Now in the process of writing her first book of fiction, Rosie is quite happy to have shared some personal insights into her love life.

“There’s tons of things that are universal, I just think it’s important for me to be kind of out there about who I am.

“So many books are written by straight white men from a straight white male perspective, whereas lots of women, lots of heterosexual women friends of mine, have said, ‘Oh my god, it’s really refreshing to read about lesbian relationships and how that works’.

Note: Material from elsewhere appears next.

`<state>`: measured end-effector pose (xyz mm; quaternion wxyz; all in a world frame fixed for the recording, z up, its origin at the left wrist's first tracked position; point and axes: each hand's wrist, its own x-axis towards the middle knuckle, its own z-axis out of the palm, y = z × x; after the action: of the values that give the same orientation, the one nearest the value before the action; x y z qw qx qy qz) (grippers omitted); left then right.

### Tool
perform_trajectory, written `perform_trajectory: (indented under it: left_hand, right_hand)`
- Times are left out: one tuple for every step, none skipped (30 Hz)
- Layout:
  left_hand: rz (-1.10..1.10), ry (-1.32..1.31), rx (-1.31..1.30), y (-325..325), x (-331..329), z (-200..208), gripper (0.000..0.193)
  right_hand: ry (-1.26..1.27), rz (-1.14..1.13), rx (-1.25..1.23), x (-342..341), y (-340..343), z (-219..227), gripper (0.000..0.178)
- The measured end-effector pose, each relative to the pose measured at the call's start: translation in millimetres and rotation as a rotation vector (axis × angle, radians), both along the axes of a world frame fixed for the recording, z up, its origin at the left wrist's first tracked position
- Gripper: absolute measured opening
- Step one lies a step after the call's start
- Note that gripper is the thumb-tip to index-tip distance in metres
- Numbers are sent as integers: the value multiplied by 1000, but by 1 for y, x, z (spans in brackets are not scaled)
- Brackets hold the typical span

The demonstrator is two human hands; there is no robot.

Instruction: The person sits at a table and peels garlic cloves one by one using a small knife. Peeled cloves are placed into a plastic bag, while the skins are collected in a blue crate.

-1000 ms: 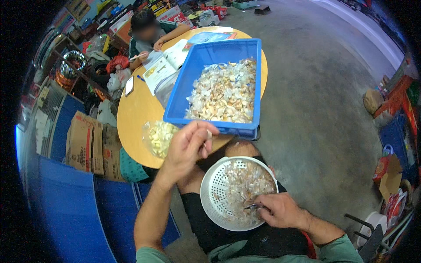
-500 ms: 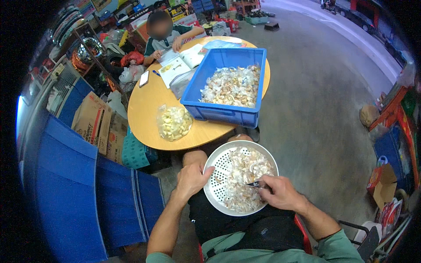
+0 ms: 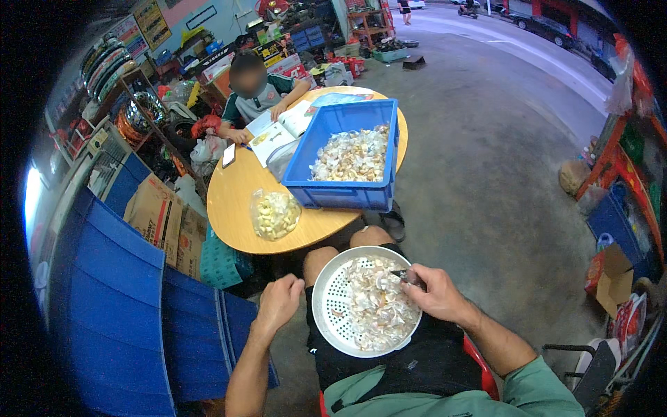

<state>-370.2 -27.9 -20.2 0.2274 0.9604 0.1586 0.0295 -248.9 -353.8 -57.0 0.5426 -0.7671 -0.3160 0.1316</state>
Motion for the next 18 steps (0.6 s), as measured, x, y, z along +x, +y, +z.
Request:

“And I thought it would be really easy just going out with another woman but, actually, it’s just as complicated and human beings are really messy, aren’t they?”

People are welcome to bring their copies of The Breakup Monologues along to the Honk! gig for signing, says Rosie.

“I just hope to see people there and obviously if anyone has bought the book ahead of time, I will be happy to sign a fun message, perhaps even dedicate it to someone’s ex.

“I have been asked to write messages to people’s ex-partners and I’ve been responsible apparently for brokering some kind of, you know, friendships between exes and healing some old wounds for people when they’ve both read my book and shared it between them. So maybe I can bring some healing ex relationship therapy to Henley.”

• Honk! Henley is at the Relais Henley on Monday, September 23 at 7.30pm. Also on the bill with Rosie Wilby are comedians Tadiwa Mahlunge, Jin Hao Li and Victoria Smith. Tickets cost from £11.55 from linktr.ee/honkhot The Breakup Monologues book is available from linktr.ee/breakup
monologues and the podcast is on Apple Podcasts.